With the rise of AI’s indulgence in the generation of fraudulent and explicit content which can be of much harm to several popular personas and firms around the globe, OpenAI took several important steps to ensure that Sora’s abilities revolve primarily around ensuring safety.

The red teamers who are given access to this AI video generator, are people with expertise in safeguarding the product from hate speech, and disinformation. They will conduct testing on the model before it will be made available to all the users.

Along with that, they are using the same safety methods used by DALL-E models. They are also developing tools to assist in identifying deceptive content, such as a detection classifier that can determine whether a movie was produced by Sora. If we use the model in an OpenAI product in the future, we intend to incorporate C2PA metadata.

Most importantly to involve politicians, educators, and artists globally to comprehend their apprehensions and ascertain constructive applications for this novel technology. It will also help in staying in line with the ever-updating norms surrounding safety.

Are there any Limitations?

OpenAI stated that Sora is yet in its initial developmental phase and still needs a lot of testing before it reaches a wider audience.

They admitted that their current model consists of several weaknesses one of them being lacking the accuracy in mimicking the physics of a complicated scene. It might also not be able to comprehend particular cases of cause and effect.

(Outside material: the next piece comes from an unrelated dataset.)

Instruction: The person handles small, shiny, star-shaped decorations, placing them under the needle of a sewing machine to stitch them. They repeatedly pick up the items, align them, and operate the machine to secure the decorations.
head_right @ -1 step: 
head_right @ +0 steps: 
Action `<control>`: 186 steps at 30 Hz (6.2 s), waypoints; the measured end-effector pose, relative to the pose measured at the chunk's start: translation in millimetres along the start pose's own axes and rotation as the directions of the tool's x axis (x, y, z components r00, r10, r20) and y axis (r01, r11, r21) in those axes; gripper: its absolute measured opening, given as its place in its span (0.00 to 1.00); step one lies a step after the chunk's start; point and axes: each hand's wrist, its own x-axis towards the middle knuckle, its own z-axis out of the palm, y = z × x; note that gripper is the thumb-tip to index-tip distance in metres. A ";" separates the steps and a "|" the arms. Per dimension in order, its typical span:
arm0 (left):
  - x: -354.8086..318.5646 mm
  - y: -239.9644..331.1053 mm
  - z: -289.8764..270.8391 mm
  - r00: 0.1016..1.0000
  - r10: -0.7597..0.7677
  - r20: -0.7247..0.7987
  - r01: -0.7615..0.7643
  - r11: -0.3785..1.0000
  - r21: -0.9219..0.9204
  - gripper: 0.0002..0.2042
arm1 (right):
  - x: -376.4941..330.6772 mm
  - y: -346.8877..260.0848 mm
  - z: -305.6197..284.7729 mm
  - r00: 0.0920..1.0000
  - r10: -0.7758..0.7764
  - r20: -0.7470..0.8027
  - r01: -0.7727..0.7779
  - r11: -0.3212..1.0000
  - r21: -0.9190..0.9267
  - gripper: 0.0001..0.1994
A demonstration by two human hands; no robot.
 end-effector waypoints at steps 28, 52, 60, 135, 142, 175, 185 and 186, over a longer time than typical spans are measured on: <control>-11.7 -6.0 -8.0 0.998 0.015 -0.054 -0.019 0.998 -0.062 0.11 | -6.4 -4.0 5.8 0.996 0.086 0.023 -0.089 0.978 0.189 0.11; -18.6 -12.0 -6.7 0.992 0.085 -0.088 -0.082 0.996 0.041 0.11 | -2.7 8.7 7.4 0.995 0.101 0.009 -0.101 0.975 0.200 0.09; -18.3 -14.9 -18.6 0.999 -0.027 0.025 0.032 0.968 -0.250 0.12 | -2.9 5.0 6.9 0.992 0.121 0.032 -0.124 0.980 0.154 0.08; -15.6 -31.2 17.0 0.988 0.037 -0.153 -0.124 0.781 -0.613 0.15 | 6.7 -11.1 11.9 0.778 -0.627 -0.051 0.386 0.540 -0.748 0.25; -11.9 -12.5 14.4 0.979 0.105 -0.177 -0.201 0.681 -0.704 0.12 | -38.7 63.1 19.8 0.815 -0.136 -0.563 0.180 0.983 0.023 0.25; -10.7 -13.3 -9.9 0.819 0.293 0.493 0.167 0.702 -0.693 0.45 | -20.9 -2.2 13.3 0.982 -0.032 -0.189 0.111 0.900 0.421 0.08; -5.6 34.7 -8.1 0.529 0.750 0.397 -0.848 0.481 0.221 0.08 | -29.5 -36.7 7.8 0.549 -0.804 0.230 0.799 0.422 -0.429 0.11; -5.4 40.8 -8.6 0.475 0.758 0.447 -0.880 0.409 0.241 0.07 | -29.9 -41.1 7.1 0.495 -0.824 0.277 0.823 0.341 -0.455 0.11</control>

The model can also mess up in following intricate details of prompts such as directions and precise descriptions of events.

“The current model has weaknesses. It may struggle with accurately simulating the physics of a complex scene, and may not understand specific instances of cause and effect. For example, a person might take a bite out of a cookie, but afterward, the cookie may not have a bite mark. The model may also confuse spatial details of a prompt, for example, mixing up left and right, and may struggle with precise descriptions of events that take place over time, like following a specific camera trajectory.” – OpenAI states some limitations to the model in their announcement post.

Conclusion

Sora is without a doubt a big step in the advancement of AI Technology. This text-to-video generation technology lays a new foundation for upcoming AI models and simulation of real-world physics. As it is still in its testing phase, we will keep you updated and tell you more on our blog on how this model does in the long run.